Above comparisions are between QK and OV circuits of untrained and trained agents with Absolute difference in values.
A quick look reveals that indeed the agent learned some structure/pattern of taking actions which helps in avoiding crashes with other vehicles. 

Observations of structure:
- Rectangular blocks of slightly higher activations can be seen. It's worth studying whether these gaps change if the environment settings change.
- It is also visible that the weight patterns alternate between high and low activations. Why ?
- QK circuit reveals that the Neurons 17, 31 and 47 have high attention weights assigned, qualifying them as candidates for further analysis.
- OV circuit reveals a clear activation for neuron 31 again with alternating patterns.
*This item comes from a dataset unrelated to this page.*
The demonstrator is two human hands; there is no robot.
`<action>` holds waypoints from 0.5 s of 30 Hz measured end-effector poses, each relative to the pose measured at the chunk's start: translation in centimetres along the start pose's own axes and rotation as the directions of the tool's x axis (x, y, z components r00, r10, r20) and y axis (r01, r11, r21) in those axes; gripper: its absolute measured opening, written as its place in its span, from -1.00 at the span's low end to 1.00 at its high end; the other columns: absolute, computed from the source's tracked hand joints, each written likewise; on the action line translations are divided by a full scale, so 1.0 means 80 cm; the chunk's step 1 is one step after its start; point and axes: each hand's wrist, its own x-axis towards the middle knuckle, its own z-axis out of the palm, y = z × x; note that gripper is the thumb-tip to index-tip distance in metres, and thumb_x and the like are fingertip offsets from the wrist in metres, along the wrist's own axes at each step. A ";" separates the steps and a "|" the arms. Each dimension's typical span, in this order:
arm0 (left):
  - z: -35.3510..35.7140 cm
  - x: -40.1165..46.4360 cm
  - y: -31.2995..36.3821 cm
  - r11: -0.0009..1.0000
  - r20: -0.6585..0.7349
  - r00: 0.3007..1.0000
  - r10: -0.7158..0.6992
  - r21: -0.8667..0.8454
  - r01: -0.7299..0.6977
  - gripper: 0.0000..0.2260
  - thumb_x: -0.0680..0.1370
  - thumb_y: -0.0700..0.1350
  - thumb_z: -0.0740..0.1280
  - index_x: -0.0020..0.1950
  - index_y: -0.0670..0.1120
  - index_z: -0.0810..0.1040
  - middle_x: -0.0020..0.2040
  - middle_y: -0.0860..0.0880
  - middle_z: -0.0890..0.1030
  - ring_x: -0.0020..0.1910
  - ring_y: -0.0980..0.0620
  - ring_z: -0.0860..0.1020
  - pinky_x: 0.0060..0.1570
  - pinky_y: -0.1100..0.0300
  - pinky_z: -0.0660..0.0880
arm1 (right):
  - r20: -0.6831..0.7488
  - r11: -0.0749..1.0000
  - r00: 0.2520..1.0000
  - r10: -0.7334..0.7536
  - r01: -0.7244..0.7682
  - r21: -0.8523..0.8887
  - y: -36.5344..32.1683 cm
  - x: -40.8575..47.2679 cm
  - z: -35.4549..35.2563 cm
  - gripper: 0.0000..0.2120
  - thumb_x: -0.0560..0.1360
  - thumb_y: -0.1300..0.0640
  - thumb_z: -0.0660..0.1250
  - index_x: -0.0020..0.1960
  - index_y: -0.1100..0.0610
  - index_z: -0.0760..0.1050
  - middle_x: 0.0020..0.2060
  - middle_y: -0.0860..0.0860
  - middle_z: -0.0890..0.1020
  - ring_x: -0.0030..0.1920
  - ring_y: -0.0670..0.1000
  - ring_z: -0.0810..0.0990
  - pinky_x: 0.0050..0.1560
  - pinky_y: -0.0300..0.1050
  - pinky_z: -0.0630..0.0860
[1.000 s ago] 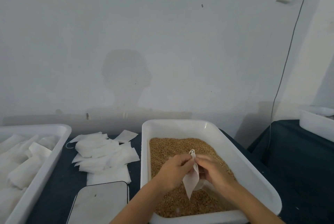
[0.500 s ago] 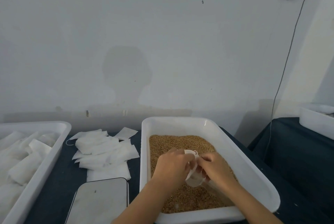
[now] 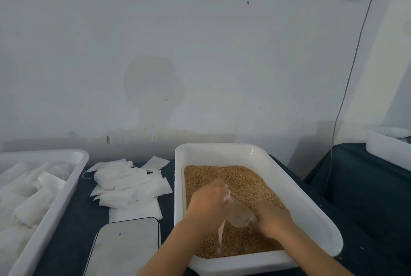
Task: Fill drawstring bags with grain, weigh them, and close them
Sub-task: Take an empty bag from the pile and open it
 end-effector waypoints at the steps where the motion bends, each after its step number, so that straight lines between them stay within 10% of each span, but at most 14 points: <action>1: 0.002 -0.004 0.000 1.000 0.133 0.991 -0.023 0.024 0.019 -0.81 0.59 -0.08 0.13 0.07 -0.09 0.49 0.01 0.03 0.51 -0.08 0.08 0.51 -0.11 0.28 0.45 | -0.019 0.999 1.000 -0.017 0.016 -0.037 -0.001 -0.001 0.000 -0.72 0.53 -0.08 0.26 0.12 0.07 0.47 0.03 -0.05 0.58 0.04 -0.03 0.54 0.18 -0.09 0.42; 8: 0.000 -0.007 0.002 0.987 0.184 0.979 0.084 0.118 -0.107 -0.81 0.60 -0.06 0.10 0.08 -0.04 0.48 -0.12 -0.05 0.59 -0.15 -0.03 0.55 -0.14 0.15 0.43 | -0.163 0.996 0.987 0.010 -0.024 -0.084 0.013 0.006 -0.046 -0.95 0.55 0.14 0.21 -0.06 0.08 0.44 -0.26 -0.10 0.49 -0.24 -0.11 0.52 -0.28 -0.26 0.46; 15: 0.004 -0.006 0.001 0.975 0.263 0.965 0.016 0.210 -0.074 -0.84 0.63 -0.13 0.12 0.12 -0.07 0.46 -0.06 -0.09 0.58 -0.05 -0.08 0.56 -0.04 0.07 0.46 | -0.088 0.924 0.992 0.096 -0.121 -0.363 0.008 0.021 -0.106 -0.79 0.43 0.10 0.36 -0.25 0.08 0.34 -0.29 -0.07 0.42 -0.18 -0.04 0.49 -0.15 -0.21 0.42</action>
> TODO: understand these patterns and try to make some conclusions about them

## Feature importance

### Study average feature importance using Integrated gradients approach

In [None]:
from captum.attr import IntegratedGradients
import copy 

def get_feature_importance(net, target):
    ig = IntegratedGradients(net)
    inputs = torch.tensor(analyzer.states, dtype=torch.float32).requires_grad_()
    attributions, _ = ig.attribute(inputs, target=target, return_convergence_delta=True)
    attributions = attributions.detach().numpy()
    importances = np.mean(attributions, axis=(0, 1))
    
    return importances

def visualize_importances(untrained_value_net, trained_value_net):
    fig = make_subplots(rows=len(actions_map), cols=2, subplot_titles=("Untrained", "Trained"), shared_yaxes=True)

    # Action slower
    untrained_importances = get_feature_importance(untrained_value_net, 0)
    trained_importances = get_feature_importance(trained_value_net, 0)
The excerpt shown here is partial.